Data below:

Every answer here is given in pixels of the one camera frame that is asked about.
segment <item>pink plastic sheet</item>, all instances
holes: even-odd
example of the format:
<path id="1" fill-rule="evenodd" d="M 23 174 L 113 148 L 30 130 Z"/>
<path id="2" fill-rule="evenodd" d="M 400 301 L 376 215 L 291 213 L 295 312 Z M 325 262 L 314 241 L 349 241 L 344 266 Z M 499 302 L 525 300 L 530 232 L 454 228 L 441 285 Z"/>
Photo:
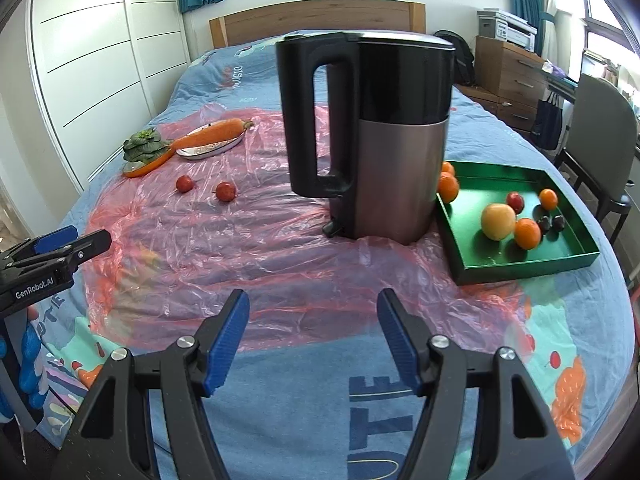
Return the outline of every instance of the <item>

End of Data.

▶ Exercise brief:
An exact copy of all entries is needed, with no pictures in it.

▶ Exercise result:
Every answer here is given in pixels of the one camera frame that is asked about.
segment <item>pink plastic sheet</item>, all instances
holes: even-odd
example of the format:
<path id="1" fill-rule="evenodd" d="M 23 174 L 113 148 L 30 130 Z"/>
<path id="2" fill-rule="evenodd" d="M 400 301 L 376 215 L 291 213 L 295 312 Z M 325 262 L 314 241 L 349 241 L 344 266 Z M 499 302 L 525 300 L 530 232 L 454 228 L 441 285 Z"/>
Photo:
Return the outline of every instance of the <item>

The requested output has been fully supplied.